Exercise prompt — Beginning with the line where "bent tube at" appears, retype every remaining line of the data below, both the first and last included.

(Items listed in a dataset)

◇ ◇ ◇

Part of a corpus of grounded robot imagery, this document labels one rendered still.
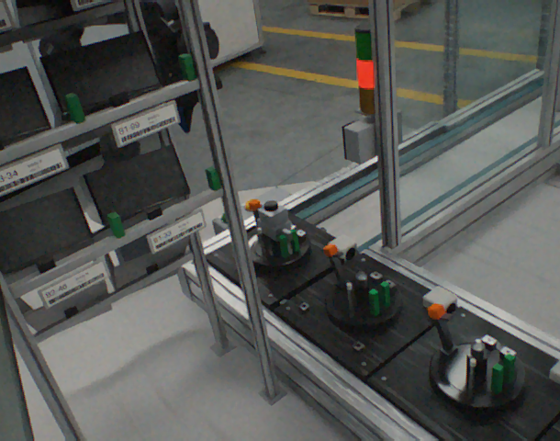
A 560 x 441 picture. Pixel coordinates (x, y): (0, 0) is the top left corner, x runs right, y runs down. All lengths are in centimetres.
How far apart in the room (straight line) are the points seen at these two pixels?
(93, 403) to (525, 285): 91
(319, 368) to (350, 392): 7
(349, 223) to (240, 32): 453
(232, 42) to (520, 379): 507
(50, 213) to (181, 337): 56
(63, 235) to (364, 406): 51
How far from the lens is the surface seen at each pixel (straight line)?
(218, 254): 129
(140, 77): 78
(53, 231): 80
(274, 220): 117
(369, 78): 109
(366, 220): 143
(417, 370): 99
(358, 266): 119
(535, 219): 154
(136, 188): 83
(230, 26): 573
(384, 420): 94
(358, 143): 111
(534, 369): 101
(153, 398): 118
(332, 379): 99
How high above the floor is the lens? 170
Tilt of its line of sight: 33 degrees down
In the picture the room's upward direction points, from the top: 10 degrees counter-clockwise
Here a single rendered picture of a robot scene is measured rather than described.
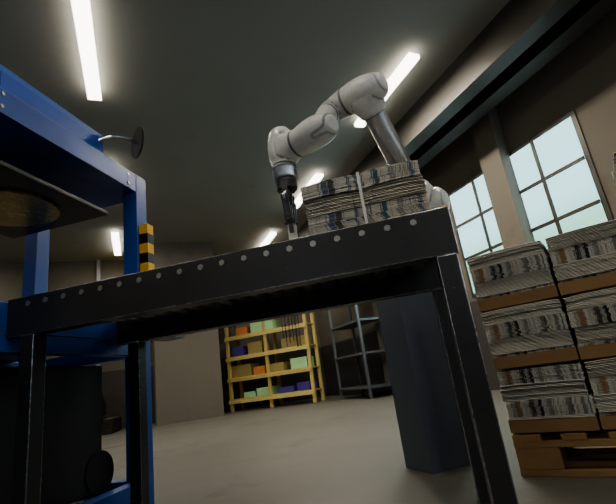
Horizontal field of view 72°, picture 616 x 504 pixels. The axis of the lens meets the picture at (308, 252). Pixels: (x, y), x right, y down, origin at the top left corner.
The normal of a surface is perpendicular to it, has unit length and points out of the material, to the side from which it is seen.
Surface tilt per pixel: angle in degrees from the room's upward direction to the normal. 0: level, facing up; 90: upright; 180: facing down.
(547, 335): 90
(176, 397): 90
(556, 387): 90
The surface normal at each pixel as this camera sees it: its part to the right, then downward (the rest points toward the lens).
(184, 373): 0.35, -0.31
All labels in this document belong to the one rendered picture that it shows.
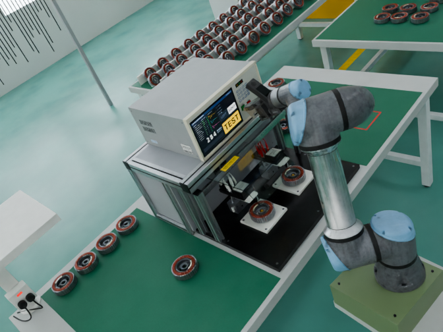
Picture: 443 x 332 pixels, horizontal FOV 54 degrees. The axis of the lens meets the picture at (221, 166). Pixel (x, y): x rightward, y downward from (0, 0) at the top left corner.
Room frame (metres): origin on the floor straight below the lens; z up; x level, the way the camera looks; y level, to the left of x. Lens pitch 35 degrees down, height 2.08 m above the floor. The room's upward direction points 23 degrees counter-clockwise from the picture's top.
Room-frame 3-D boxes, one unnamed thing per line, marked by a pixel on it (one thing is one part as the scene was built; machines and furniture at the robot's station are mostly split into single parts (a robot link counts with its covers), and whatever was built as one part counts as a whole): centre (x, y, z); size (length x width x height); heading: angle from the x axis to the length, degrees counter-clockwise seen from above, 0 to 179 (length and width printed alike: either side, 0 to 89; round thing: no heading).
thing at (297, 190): (1.51, -0.28, 0.78); 0.15 x 0.15 x 0.01; 35
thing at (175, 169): (1.70, 0.00, 1.09); 0.68 x 0.44 x 0.05; 125
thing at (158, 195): (1.58, 0.31, 0.91); 0.28 x 0.03 x 0.32; 35
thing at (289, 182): (1.51, -0.28, 0.80); 0.11 x 0.11 x 0.04
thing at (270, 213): (1.37, -0.08, 0.80); 0.11 x 0.11 x 0.04
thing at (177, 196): (1.65, -0.04, 0.92); 0.66 x 0.01 x 0.30; 125
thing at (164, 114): (1.71, -0.01, 1.22); 0.44 x 0.39 x 0.20; 125
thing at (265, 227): (1.37, -0.08, 0.78); 0.15 x 0.15 x 0.01; 35
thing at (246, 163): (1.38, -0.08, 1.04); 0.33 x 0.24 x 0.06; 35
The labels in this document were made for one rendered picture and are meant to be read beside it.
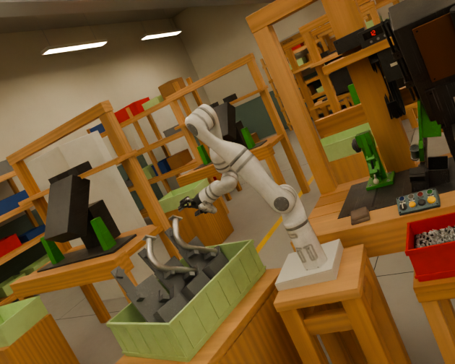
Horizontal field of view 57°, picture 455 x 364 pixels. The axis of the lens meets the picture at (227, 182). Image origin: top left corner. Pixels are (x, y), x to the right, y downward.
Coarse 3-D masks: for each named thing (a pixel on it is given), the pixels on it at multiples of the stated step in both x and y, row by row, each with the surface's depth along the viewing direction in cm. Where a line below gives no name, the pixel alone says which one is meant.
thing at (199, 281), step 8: (144, 248) 190; (144, 256) 186; (168, 264) 192; (176, 264) 195; (160, 272) 187; (160, 280) 186; (168, 280) 187; (176, 280) 190; (184, 280) 192; (192, 280) 188; (200, 280) 190; (208, 280) 193; (168, 288) 185; (176, 288) 187; (184, 288) 185; (192, 288) 185; (200, 288) 188; (184, 296) 187; (192, 296) 185
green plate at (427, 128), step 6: (420, 102) 168; (420, 108) 167; (420, 114) 168; (426, 114) 168; (420, 120) 169; (426, 120) 169; (420, 126) 170; (426, 126) 170; (432, 126) 169; (438, 126) 168; (420, 132) 170; (426, 132) 171; (432, 132) 170; (438, 132) 169; (420, 138) 171
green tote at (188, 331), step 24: (240, 264) 185; (216, 288) 171; (240, 288) 182; (120, 312) 181; (192, 312) 159; (216, 312) 168; (120, 336) 174; (144, 336) 163; (168, 336) 153; (192, 336) 157
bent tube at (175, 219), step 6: (174, 216) 199; (174, 222) 198; (174, 228) 197; (174, 234) 195; (180, 240) 194; (186, 246) 195; (192, 246) 197; (198, 246) 200; (204, 252) 202; (216, 252) 206
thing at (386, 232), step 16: (448, 192) 165; (384, 208) 177; (448, 208) 154; (320, 224) 192; (336, 224) 184; (368, 224) 170; (384, 224) 167; (400, 224) 164; (320, 240) 181; (352, 240) 175; (368, 240) 172; (384, 240) 169; (400, 240) 167; (368, 256) 175

◇ ◇ ◇

Solved problem —
bent tube at (175, 219), step 6: (174, 216) 199; (174, 222) 198; (174, 228) 197; (174, 234) 195; (180, 240) 194; (186, 246) 195; (192, 246) 197; (198, 246) 200; (204, 252) 202; (216, 252) 206
thing at (386, 232), step 16: (448, 192) 165; (384, 208) 177; (448, 208) 154; (320, 224) 192; (336, 224) 184; (368, 224) 170; (384, 224) 167; (400, 224) 164; (320, 240) 181; (352, 240) 175; (368, 240) 172; (384, 240) 169; (400, 240) 167; (368, 256) 175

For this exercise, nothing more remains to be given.